O pacote de medidas, que ficou conhecido como "Pacotarso", atacou a previdência pública - privatizando parte dela e aumentando a alíquota de contribuição - e instituiu o calote em grande parte dos precatórios.

Evidentemente que tais medidas dificilmente seriam implementadas por um governo do PT gaúcho há 10 ou 15 anos atrás. Por isso não foram poucos os que buscaram alento no Governo Olívio.

Tentando confortar os saudosistas, o jornalista petista, Marco Weissheimer, escreveu o artigo "O governo Tarso e algumas gotas de governo Olívio" [1], que teve uma repercussão significativa, onde defende que o Governo Olívio teria tido um início similar ao que está tendo o Governo Tarso.

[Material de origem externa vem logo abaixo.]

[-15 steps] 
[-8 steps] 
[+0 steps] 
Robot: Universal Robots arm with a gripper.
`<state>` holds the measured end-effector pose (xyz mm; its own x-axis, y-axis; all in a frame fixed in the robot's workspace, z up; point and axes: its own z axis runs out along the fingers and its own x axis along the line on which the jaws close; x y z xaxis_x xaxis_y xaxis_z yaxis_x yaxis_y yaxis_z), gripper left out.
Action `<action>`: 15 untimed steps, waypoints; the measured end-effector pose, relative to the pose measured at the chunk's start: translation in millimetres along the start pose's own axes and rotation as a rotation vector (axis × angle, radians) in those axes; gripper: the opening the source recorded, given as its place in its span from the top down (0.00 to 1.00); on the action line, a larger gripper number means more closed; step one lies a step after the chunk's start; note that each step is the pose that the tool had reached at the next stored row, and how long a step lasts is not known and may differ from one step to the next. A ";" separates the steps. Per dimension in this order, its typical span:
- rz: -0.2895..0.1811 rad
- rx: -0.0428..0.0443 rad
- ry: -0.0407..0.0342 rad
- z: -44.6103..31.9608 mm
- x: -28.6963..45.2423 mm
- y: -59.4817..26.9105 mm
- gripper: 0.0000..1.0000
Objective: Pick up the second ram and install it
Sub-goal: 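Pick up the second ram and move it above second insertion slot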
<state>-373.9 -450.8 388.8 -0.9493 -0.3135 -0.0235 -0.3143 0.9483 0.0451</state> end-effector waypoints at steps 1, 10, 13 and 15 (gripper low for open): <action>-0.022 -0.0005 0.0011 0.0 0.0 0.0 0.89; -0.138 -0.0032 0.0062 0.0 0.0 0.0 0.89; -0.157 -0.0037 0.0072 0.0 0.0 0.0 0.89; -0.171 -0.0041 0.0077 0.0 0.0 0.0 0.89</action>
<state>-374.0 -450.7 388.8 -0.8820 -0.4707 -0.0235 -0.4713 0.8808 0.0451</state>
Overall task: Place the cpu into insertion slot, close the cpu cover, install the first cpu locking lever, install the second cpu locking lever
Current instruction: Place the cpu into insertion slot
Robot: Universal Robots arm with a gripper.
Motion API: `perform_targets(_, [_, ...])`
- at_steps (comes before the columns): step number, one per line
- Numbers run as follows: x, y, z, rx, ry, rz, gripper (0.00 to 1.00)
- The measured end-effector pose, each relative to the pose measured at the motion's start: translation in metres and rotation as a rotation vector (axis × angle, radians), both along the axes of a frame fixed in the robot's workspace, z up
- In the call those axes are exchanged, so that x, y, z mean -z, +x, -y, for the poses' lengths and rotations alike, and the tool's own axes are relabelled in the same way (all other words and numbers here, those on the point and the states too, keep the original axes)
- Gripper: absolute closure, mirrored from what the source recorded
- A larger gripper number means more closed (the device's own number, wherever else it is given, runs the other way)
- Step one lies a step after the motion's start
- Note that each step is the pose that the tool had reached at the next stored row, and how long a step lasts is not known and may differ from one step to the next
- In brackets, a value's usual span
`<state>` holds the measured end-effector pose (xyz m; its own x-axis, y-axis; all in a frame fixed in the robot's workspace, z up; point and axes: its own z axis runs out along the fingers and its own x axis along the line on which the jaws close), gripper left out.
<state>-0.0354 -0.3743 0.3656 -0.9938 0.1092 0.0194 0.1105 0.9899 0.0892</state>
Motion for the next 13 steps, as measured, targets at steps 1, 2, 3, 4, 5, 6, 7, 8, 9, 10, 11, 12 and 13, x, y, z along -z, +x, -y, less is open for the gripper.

Não é o ponto deste artigo fazer uma comparação entre o início dos dois governos e nem considero que isso seja suficiente para compreender o que está ocorrendo. No entanto, apesar das inúmeras críticas à esquerda que possam e devam ser feitas ao Governo Olívio, considero descabida a analogia do início do seu governo com o de Tarso feita por Weissheimer.

As alianças com a direita (até o PP quase entrou no Governo Tarso), a ampliação de benesses às multinacionais [2] e o ataque à luta pela terra do MST [3] não fizeram parte do Governo Olívio. Tampouco o ataque à previdência pública. São alguns exemplos que bastam para demonstrar a diferença entre um governo e outro.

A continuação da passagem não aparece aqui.